Я приняла душ, вымыла волосы и подставила голову под автосушилку. Потом стала примерять одно платье за другим, но ни одно меня не устраивало. Наконец я влезла в черные джинсы, слишком тесные (хотя теперь я этого не чувствовала, ведь я почти ничего не ела сегодня, а завтра мне как раз надо было принимать капсулы Венеры Медийской), и надела шелковую рубашку, подаренную Хлоей и которую я еще не надевала, так как не понравилась Деметре.
Пианино надолго замолчало. Было около шести, гроза ушла. Голубой закат залил небо и Перспективу, но его там не было. Он куда-то исчез.
Я говорила, что владеет им Египтия и что я отошлю его обратно. Мог ли он уйти? Может ли робот принять такое решение? Я вышла из Перспективы, лифт был на антресолях, а не в фойе. Кровь во мне заволновалась, я не могла вынести неведения.

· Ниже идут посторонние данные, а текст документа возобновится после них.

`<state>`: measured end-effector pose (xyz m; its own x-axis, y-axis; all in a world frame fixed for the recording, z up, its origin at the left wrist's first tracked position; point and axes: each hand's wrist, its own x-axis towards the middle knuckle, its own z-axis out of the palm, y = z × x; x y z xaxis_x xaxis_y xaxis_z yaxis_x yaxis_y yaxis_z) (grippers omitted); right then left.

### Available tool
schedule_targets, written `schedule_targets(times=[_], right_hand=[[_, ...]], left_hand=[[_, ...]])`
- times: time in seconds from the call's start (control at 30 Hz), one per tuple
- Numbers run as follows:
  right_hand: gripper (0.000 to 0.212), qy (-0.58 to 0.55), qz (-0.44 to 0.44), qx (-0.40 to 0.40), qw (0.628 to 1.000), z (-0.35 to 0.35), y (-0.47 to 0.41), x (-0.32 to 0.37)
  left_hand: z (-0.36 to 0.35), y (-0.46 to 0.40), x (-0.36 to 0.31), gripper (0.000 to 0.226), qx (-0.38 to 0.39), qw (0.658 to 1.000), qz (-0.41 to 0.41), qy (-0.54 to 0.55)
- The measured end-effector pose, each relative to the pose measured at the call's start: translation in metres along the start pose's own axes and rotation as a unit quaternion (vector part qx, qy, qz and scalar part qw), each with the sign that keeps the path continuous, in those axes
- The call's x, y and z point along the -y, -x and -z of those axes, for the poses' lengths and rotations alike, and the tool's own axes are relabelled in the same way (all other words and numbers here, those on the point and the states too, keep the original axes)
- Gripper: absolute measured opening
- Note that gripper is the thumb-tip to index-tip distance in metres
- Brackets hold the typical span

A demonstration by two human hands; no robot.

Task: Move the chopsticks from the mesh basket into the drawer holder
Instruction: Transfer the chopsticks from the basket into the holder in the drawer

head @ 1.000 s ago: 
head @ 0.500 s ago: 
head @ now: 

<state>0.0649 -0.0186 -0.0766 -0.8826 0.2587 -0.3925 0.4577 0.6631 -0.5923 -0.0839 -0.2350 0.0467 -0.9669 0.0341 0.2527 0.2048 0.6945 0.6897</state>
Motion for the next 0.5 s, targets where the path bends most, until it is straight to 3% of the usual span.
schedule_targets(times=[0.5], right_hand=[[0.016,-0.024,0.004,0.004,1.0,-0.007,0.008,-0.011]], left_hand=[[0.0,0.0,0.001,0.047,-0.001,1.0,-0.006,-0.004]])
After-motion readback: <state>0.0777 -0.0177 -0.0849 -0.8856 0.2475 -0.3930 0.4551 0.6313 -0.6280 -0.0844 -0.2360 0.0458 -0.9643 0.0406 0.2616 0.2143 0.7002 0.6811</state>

Я вернула лифт и спустилась. Он был в библиотеке, в кресле с высокой спинкой рядом с балконом. Горела лампа. Он читал. Свет ему, значит, все-таки нужен, хотя на каждую страницу он тратил не больше пятнадцати секунд.
Я робко вошла в библиотеку, приблизилась к нему, спустилась на пол перед креслом и прислонилась головой к его колену. Оно казалось совсем настоящим. И рука, которая начала поглаживать мои волосы, тоже была настоящая.
– Привет, - сказал он.
Никакого недовольства, само собой. Меня же раздражала его невозмутимость.
– Послушай, - тихо сказала я. - Я хочу все объяснить. Я на тебя смотреть не буду, а вот так прислонюсь и буду говорить. Я немного опьянела и поэтому так размякла. Это ничего?
– Все хорошо, Джейн, - сказал он. Я закрыла глаза.
– Я очень глупая, - снова заговорила я. - И жуткая эгоистка. Это потому, что я богатая и не знаю настоящей жизни. Я спрятана от нее. Поэтому всегда делаю кучу ошибок.